» **INPUT DATA**
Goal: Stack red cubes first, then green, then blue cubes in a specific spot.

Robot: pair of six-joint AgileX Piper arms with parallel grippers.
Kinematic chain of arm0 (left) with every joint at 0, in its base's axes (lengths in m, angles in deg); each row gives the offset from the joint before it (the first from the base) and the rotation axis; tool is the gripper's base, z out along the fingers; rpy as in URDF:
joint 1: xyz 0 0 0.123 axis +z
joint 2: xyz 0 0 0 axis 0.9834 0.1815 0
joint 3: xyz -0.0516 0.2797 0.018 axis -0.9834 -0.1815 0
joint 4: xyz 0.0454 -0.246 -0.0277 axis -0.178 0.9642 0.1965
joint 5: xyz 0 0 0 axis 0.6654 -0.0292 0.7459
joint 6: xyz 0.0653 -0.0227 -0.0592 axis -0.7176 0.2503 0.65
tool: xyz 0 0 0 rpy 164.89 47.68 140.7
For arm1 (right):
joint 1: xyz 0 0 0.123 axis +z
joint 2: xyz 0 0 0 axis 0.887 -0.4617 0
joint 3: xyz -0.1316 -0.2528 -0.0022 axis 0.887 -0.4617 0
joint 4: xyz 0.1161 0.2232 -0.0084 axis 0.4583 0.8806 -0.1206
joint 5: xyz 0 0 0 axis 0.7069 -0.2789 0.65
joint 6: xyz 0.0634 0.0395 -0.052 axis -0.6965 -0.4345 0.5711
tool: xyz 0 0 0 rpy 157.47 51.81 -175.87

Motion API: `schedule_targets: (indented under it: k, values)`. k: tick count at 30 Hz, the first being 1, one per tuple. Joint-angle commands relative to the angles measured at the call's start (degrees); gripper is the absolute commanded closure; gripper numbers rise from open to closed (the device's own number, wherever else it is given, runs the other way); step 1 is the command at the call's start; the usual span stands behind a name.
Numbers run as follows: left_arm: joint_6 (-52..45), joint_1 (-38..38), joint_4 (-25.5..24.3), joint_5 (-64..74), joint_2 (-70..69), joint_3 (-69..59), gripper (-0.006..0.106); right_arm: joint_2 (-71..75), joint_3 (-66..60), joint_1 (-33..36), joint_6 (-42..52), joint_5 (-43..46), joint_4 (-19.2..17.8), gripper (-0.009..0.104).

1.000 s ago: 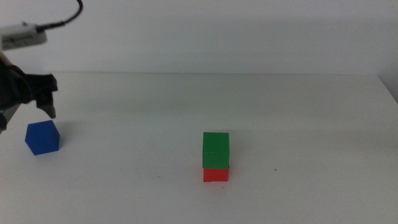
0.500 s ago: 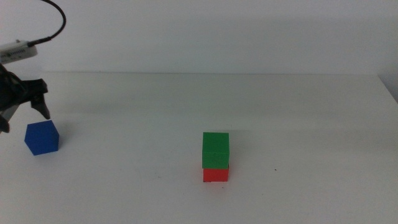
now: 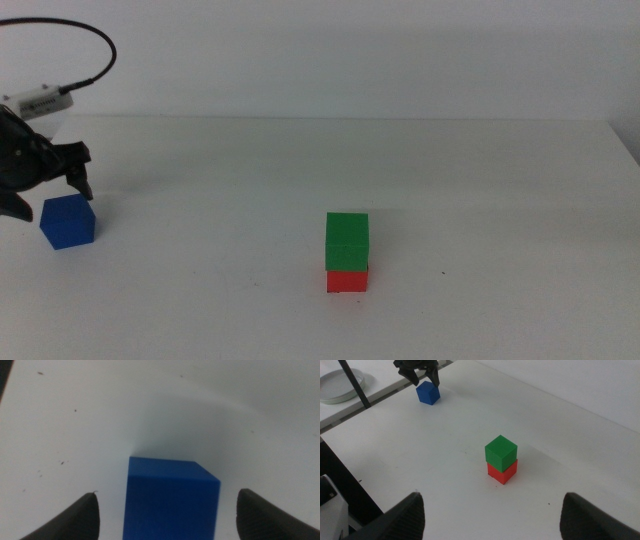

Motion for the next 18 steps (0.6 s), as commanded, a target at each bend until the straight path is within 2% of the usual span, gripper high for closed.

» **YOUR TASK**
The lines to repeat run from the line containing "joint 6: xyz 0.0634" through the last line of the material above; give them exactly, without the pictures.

» **ANSWER TO THE EXERCISE**
joint 6: xyz 0.0634 0.0395 -0.052 axis -0.6965 -0.4345 0.5711
tool: xyz 0 0 0 rpy 157.47 51.81 -175.87

Motion API: `schedule_targets: (indented under it: k, values)`. k: tick count at 30 Hz, the first being 1, one per tuple. Joint-angle commands relative to the angles measured at the call's start (degrees); gripper is the absolute commanded closure; gripper numbers rise from open to closed (the device's own number, wherever else it is given, runs the other way); step 1 is the command at the call's start; the usual span stands behind a name.
Numbers run as follows: left_arm: joint_6 (-52..45), joint_1 (-38..38), joint_4 (-25.5..24.3), joint_5 (-64..74), joint_2 (-70..69), joint_3 (-69..59), gripper (-0.006..0.106); right_arm: joint_2 (-71..75), joint_3 (-66..60), joint_1 (-33..36), joint_6 (-42..52), joint_5 (-43..46), joint_4 (-19.2..17.8), gripper (-0.009..0.104).

1.000 s ago: 
0.500 s ago: 
now: 

Motion for the next 18 steps (0.6 s), as commanded, a target at each bend until the straight path is within 2% of the usual span, gripper high for closed.

There's no more to the output.